Last updated at Wed, 26 Jul 2017 15:30:42 GMT
When I started learning about programming I thought, "Man, wouldn't it be awesome if I could get somebody to pay me to write code all day?" Not too long after that I started learning about security. Then I thought, "Man, wouldn't it be awesome if I could get somebody to pay me to break things all day?" As luck would have it, I've now found someone to pay me to write code that breaks things.
Today, Rapid7 announced its acquisition of Metasploit. Along with that acquisition, my weekend hobbyist role will soon become full-time employment as Core Developer. From the perspective of the framework, it means there will be a dedicated, fully funded development team where there used to be just a few volunteers hacking away on the weekends. It means there will be more time to do proper quality assurance. It means fewer bugs. More exploits. Faster development. It means a bit more organization and planning; decisions based on long term goals and design, not just what's shiny to me right now. Code won't have to languish waiting for updates or rewrites for lack of a long weekend. New features won't have to sit patiently in comments or tickets waiting to be implemented because we're all busy at our day jobs. Now, Metasploit is our day job.

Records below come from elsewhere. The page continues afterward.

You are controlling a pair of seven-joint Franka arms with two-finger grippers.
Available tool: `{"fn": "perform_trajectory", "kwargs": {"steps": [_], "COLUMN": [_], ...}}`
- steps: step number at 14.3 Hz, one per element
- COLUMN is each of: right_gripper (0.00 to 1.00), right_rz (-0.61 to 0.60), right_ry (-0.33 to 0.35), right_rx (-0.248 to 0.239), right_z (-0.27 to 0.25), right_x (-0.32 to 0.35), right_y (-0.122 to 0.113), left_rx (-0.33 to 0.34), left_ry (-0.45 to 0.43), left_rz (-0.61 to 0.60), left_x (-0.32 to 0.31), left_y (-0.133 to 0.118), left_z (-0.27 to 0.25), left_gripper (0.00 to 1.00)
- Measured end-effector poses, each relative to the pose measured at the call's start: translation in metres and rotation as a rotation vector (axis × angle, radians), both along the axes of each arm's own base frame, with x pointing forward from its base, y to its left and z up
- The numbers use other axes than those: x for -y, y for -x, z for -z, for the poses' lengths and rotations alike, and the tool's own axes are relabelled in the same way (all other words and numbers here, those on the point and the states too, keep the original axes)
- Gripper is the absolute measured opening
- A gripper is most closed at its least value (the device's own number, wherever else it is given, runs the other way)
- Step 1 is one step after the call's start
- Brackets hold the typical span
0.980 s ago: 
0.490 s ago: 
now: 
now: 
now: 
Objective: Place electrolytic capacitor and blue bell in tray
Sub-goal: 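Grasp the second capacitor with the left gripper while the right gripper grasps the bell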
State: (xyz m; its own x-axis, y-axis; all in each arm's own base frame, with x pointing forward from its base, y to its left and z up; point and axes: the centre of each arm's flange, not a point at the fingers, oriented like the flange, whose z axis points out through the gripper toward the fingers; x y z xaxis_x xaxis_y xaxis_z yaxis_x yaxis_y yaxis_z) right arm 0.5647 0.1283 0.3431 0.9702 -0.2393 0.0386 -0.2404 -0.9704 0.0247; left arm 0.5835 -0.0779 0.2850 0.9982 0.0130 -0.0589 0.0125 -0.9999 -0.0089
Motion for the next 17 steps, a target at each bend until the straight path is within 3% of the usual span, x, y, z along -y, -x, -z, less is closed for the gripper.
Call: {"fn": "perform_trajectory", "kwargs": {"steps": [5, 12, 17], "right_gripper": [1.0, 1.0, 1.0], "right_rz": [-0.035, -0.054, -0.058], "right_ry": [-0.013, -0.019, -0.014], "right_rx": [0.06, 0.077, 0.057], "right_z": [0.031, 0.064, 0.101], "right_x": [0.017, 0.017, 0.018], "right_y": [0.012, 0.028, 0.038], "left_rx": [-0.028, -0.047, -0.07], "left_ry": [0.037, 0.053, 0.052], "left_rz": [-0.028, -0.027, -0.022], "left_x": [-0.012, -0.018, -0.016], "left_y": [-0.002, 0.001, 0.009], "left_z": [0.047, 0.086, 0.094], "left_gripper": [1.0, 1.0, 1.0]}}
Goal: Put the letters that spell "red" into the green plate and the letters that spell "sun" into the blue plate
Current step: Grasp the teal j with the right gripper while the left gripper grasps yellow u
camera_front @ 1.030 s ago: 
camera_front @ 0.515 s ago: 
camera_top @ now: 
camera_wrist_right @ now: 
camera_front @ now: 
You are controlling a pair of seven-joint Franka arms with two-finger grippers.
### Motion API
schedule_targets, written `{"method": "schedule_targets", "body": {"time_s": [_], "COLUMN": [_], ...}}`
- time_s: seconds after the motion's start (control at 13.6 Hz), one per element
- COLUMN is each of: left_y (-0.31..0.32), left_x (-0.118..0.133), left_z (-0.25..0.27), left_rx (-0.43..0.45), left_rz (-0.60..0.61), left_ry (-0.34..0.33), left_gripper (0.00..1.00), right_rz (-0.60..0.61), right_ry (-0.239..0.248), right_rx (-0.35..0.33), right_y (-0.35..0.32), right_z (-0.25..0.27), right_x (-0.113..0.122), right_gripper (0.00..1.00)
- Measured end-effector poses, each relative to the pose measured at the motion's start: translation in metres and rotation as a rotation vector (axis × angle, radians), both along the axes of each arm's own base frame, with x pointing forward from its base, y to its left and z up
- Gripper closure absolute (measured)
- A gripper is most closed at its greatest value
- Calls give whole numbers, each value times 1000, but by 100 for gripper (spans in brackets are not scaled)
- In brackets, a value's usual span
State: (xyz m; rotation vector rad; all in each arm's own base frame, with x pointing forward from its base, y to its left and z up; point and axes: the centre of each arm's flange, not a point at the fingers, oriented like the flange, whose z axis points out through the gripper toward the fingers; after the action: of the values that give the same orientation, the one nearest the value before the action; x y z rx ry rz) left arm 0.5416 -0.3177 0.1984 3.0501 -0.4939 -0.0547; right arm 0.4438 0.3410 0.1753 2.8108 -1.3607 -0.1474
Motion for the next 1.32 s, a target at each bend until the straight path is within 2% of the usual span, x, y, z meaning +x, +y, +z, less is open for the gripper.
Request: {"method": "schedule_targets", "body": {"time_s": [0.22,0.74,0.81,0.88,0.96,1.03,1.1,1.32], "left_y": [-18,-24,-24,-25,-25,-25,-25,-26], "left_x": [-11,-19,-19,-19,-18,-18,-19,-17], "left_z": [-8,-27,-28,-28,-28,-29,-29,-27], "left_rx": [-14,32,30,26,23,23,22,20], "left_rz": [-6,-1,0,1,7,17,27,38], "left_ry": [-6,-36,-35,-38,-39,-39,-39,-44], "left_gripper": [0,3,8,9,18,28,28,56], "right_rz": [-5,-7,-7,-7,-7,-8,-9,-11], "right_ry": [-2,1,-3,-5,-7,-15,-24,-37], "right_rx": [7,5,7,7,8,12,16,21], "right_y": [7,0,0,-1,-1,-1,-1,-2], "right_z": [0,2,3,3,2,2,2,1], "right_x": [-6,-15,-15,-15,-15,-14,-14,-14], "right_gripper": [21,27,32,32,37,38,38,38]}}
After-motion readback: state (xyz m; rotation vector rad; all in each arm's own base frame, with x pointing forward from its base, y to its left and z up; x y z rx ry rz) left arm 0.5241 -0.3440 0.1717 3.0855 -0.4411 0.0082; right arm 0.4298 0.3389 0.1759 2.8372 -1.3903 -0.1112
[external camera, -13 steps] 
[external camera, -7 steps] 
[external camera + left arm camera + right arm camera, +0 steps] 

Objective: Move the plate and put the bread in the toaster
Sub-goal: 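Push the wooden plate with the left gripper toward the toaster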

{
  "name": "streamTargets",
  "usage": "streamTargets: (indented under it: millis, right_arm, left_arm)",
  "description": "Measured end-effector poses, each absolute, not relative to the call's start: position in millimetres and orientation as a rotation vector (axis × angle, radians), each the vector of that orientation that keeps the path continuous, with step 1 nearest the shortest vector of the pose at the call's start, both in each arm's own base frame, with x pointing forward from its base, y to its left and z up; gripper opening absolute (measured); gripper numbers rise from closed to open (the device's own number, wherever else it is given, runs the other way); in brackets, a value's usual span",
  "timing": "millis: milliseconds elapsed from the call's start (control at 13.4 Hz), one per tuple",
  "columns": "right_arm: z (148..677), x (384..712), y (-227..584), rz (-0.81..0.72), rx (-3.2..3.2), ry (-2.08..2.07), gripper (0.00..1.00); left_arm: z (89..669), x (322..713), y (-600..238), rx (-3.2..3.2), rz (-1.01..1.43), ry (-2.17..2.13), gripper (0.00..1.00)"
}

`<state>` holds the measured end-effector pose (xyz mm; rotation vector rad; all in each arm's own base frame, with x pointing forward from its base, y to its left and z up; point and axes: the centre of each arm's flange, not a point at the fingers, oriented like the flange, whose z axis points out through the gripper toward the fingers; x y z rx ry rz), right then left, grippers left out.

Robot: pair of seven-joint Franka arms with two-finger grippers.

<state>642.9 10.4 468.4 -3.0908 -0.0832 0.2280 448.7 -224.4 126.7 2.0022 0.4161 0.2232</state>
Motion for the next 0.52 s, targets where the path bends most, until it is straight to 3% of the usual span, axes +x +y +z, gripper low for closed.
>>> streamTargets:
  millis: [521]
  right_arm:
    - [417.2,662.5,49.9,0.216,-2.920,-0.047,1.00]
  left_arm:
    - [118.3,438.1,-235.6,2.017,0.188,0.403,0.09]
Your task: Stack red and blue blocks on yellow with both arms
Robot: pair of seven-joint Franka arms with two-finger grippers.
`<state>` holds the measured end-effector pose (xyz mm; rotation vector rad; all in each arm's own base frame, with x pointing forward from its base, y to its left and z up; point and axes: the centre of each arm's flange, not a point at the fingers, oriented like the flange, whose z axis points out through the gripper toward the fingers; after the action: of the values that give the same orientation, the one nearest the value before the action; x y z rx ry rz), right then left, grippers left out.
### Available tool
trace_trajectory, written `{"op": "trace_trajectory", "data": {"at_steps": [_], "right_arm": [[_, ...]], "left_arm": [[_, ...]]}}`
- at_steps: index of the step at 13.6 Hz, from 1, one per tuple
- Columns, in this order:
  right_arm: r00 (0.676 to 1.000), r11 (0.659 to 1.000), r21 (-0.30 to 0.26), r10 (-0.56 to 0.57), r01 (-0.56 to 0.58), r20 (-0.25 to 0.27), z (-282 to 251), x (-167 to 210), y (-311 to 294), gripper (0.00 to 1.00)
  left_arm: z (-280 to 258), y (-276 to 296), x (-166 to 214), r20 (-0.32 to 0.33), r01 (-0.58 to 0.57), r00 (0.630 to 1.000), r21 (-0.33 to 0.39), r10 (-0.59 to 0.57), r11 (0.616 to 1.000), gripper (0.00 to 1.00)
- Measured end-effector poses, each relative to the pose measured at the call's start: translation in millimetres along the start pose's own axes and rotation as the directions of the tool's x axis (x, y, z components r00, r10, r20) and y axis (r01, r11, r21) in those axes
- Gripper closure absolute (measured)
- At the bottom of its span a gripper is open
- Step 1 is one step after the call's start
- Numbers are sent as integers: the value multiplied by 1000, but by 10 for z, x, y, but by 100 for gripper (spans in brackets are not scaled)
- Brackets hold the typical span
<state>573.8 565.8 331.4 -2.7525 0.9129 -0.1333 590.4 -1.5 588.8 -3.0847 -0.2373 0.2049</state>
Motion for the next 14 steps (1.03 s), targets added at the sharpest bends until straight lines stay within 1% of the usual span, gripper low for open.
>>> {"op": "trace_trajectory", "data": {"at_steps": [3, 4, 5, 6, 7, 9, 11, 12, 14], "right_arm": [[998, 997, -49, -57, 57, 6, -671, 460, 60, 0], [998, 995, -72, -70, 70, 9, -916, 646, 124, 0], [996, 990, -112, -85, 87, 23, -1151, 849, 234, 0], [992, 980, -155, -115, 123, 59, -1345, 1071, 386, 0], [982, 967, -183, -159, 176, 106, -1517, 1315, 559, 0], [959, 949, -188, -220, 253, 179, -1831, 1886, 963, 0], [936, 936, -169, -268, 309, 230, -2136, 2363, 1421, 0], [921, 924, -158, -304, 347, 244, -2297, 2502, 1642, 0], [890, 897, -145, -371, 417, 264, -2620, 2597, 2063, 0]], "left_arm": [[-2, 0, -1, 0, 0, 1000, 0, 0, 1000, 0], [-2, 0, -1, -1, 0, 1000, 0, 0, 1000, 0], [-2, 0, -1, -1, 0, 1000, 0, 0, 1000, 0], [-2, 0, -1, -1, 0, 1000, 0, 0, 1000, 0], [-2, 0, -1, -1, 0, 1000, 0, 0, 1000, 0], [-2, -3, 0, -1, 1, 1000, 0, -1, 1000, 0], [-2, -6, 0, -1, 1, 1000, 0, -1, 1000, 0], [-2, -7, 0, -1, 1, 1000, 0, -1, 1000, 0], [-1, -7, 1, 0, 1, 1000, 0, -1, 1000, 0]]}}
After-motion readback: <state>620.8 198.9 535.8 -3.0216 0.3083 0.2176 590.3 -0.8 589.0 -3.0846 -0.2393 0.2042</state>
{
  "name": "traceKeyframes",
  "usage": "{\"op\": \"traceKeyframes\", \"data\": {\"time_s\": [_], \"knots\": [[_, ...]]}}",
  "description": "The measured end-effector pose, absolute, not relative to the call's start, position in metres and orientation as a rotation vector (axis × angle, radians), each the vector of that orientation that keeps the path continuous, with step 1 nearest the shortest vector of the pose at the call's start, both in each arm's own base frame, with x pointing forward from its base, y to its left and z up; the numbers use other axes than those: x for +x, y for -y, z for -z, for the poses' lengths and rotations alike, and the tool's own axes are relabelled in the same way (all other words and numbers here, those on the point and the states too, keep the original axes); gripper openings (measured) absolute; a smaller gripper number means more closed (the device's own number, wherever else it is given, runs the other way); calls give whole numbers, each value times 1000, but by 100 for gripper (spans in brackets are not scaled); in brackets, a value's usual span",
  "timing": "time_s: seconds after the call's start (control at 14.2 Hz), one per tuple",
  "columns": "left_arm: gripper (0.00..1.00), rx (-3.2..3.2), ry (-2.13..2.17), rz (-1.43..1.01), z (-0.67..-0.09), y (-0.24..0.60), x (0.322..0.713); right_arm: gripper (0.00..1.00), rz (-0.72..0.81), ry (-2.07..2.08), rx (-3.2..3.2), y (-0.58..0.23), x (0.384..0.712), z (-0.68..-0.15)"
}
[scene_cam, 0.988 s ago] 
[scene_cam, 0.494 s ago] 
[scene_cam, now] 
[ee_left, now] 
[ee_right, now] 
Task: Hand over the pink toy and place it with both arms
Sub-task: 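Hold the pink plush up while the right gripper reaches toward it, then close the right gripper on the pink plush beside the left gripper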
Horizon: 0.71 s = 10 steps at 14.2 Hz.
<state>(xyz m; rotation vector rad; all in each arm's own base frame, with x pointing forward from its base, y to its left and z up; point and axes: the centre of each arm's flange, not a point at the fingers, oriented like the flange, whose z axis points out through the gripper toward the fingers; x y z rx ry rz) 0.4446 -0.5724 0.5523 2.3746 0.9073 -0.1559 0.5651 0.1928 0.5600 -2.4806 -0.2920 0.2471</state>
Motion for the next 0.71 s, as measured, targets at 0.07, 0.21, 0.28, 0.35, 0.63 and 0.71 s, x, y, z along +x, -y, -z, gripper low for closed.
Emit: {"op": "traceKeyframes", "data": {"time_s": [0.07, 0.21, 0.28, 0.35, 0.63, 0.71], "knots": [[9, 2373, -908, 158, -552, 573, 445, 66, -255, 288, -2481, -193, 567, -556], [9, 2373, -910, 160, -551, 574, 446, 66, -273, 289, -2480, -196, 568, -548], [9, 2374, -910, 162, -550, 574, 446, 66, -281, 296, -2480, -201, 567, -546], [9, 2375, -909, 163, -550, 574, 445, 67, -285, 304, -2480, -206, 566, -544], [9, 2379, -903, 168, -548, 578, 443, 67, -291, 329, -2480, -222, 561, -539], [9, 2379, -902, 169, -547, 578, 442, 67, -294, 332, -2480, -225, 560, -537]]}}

From a user's perspective Metasploit will still be free. All of the important bits are going to remain open-source, a point that was very important to me, since its open nature is what drew me to Metasploit in the first place and what, I believe, attracts many of its users and contributors. It is likely that the license will be 3-clause BSD for all (or nearly all) of the code I write. Free code is happy code.
From my perspective, it's going to be awesome.